Speaking during the 2025 Oodua festival at Enuwa Square, Ile-Ife, Osun State, yesterday, Adams stressed that the introduction of Sharia was to destabilise the Yoruba land by religious fanatics and fundamentalists. He emphasised that while Saudi Arabia is an Islamic kingdom where Sharia aligns with religious teachings and is widely accepted, Nigeria remains a nation where the constitution guarantees freedom of religion.

According to him, Saudi Arabia is a good example of an Islamic kingdom that practises Sharia law according to the Holy Quran.
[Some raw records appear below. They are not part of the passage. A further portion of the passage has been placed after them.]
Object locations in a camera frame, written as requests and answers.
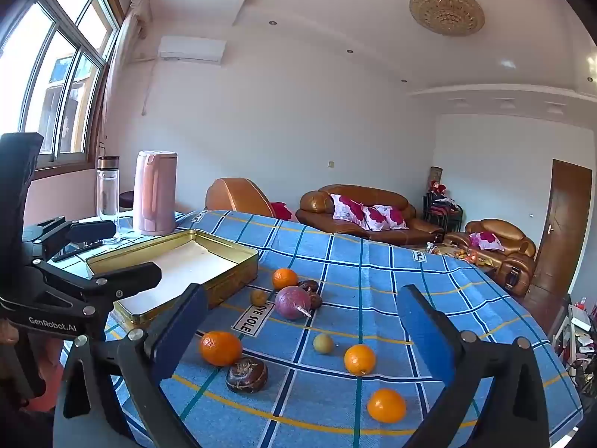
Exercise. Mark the brown leather armchair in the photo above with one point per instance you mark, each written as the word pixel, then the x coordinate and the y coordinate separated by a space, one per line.
pixel 517 252

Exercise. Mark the brown leather chair back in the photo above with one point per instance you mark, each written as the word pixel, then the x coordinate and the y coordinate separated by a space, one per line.
pixel 238 196

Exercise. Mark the small yellow-green fruit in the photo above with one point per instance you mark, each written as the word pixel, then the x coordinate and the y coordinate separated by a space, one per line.
pixel 322 343

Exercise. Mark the cluttered coffee table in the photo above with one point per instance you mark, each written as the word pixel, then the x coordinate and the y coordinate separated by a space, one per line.
pixel 459 254

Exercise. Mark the clear glass bottle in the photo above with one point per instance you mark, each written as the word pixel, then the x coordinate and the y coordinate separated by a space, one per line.
pixel 107 196

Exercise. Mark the pink electric kettle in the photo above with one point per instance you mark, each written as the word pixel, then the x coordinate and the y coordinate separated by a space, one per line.
pixel 154 191

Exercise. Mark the floral pink white pillow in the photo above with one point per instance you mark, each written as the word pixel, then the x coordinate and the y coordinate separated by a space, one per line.
pixel 347 210
pixel 485 241
pixel 385 217

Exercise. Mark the small brownish yellow fruit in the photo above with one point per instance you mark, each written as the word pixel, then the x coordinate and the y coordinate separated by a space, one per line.
pixel 259 297

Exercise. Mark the red plush toy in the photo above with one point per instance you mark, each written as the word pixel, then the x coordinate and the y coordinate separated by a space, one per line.
pixel 438 188

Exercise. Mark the brown leather three-seat sofa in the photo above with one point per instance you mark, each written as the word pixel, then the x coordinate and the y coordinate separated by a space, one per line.
pixel 317 205

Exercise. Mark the white air conditioner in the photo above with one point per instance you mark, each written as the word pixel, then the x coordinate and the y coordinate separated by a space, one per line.
pixel 191 49

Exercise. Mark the orange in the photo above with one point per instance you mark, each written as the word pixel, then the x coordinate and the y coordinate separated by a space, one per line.
pixel 386 406
pixel 284 279
pixel 220 348
pixel 359 359

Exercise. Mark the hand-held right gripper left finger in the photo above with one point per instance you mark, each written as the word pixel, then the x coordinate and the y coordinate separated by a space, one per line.
pixel 179 331

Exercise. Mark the gold round ceiling lamp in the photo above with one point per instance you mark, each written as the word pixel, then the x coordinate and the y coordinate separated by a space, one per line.
pixel 447 10

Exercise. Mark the stack of dark chairs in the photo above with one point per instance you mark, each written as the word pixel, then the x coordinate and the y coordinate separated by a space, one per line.
pixel 443 212

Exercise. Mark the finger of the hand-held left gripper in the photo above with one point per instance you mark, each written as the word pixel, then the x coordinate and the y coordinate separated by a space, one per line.
pixel 137 277
pixel 88 232

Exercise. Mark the gold tin box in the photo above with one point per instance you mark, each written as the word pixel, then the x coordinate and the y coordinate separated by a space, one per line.
pixel 233 280

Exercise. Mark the tall patterned cylinder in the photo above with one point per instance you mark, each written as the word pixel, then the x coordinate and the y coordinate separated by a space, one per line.
pixel 436 173

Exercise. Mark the beige curtain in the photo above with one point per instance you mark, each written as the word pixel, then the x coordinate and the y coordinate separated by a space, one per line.
pixel 128 46

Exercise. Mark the white paper liner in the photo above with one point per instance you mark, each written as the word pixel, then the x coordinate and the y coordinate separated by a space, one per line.
pixel 186 266

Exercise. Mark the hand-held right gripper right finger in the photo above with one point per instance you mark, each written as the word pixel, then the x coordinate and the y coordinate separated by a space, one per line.
pixel 422 326

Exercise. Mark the dark round stool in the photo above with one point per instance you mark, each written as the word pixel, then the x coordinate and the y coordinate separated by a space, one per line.
pixel 126 200

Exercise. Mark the window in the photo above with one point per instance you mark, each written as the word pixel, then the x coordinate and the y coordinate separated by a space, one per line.
pixel 46 79

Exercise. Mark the brown wooden door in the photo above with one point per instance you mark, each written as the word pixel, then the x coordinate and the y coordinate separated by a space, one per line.
pixel 559 224

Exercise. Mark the purple round fruit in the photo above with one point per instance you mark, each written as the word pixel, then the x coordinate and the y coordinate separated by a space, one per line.
pixel 291 302

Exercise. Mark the blue plaid blanket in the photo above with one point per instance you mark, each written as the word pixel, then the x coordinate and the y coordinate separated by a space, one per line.
pixel 373 280

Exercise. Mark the red pillow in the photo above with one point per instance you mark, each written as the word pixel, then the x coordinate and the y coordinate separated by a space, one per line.
pixel 282 211

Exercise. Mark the white cluttered shelf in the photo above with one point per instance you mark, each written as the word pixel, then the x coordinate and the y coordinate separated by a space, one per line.
pixel 576 331

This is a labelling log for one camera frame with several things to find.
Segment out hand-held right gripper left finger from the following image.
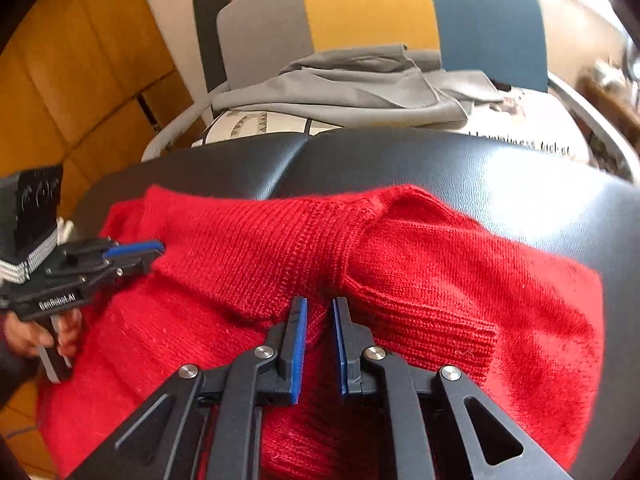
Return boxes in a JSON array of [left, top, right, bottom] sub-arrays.
[[65, 296, 309, 480]]

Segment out person's left hand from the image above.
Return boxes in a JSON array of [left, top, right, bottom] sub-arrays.
[[5, 307, 84, 361]]

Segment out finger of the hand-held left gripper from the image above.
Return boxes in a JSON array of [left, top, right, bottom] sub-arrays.
[[106, 241, 166, 261], [101, 254, 162, 280]]

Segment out white printed cushion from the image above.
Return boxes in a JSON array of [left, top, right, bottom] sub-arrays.
[[192, 85, 593, 166]]

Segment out grey garment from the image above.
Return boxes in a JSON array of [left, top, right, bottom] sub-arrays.
[[212, 44, 503, 128]]

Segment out black padded table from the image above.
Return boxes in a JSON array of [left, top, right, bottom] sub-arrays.
[[75, 127, 640, 480]]

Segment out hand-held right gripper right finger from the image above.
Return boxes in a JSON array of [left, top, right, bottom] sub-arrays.
[[331, 296, 576, 480]]

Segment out grey yellow blue armchair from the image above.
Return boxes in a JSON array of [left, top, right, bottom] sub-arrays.
[[142, 0, 640, 183]]

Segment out wooden wardrobe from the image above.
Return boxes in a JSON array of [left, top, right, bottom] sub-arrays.
[[0, 0, 201, 221]]

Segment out red knitted sweater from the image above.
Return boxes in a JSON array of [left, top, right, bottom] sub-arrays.
[[37, 184, 606, 480]]

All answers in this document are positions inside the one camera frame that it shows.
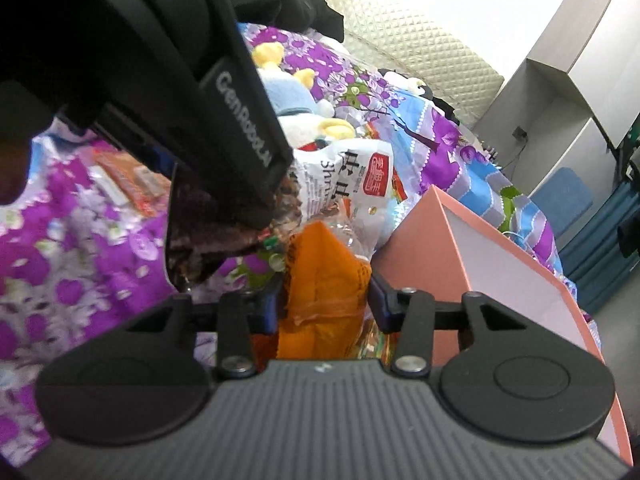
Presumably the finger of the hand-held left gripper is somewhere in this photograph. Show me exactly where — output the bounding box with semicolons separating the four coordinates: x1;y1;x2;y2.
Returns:
97;109;177;184

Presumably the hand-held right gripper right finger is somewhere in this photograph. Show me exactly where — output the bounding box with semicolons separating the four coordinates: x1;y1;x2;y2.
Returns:
367;272;526;378

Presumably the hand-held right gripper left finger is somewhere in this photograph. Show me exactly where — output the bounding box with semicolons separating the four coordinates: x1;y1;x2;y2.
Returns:
122;275;286;378

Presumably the red-topped dried snack packet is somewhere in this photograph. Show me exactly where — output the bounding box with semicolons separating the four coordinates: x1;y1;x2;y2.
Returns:
92;150;171;218

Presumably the colourful candy packet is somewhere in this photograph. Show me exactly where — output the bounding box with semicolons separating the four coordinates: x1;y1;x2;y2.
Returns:
350;317;401;361

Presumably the orange snack packet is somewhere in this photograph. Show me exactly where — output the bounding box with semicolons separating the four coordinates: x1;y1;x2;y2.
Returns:
277;220;373;361

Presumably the dark brown snack packet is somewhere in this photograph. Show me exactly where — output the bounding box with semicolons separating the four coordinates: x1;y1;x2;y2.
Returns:
165;175;281;293

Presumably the clear red-print snack packet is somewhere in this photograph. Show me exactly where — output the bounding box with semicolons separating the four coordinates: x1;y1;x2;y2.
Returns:
365;122;418;206

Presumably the deep pink cardboard box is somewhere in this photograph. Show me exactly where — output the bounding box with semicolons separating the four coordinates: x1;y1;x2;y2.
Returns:
372;185;633;480

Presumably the white snack bag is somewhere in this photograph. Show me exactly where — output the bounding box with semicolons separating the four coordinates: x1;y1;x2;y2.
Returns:
280;137;396;261

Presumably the person's left hand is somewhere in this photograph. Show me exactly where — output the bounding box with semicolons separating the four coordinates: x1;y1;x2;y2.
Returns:
0;82;56;206

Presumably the purple floral blanket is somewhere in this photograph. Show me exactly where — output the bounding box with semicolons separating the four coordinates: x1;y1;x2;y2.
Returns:
0;22;603;461

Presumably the black jacket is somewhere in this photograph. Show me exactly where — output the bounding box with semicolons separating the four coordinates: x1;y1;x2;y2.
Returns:
210;0;346;43

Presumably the blue and yellow plush toy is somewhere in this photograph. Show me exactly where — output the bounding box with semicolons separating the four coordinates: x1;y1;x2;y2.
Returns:
251;42;357;153

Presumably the blue chair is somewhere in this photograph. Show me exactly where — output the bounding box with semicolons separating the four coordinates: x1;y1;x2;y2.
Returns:
530;166;595;256

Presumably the penguin plush toy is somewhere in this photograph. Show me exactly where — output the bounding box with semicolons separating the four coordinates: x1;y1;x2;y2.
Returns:
382;70;436;98

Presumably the blue curtain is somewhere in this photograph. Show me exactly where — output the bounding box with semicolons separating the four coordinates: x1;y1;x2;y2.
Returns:
565;180;640;316

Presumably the cream quilted headboard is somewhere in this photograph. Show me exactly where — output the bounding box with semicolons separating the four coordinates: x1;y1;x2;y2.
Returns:
240;0;503;131

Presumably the grey and white wardrobe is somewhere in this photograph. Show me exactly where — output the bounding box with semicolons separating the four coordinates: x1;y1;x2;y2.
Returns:
472;0;640;201
He said: “The Saudis also adhere strictly to the law, and they are happy because Sharia law is in tandem with their religious beliefs and teachings. But Nigeria is a secular nation where the constitution allows every citizen to practise whatever religion they believe in freely without any intimidation.

“Sharia law is alien to our culture and religious beliefs in Yoruba land; therefore, those religious fanatics masquerading as Muslims should stay away from acts that could set Yorubaland on fire.”

Meanwhile, berating the recent influx of Islamic State’s West Africa Province (ISWAP) in the South West, Adams called on the federal and state government to intensify efforts to tackle insecurity in the region. Adams further expressed the readiness of the Oodua People’s Congress (OPC) to partner other security groups in curbing the scourge in Yoruba land.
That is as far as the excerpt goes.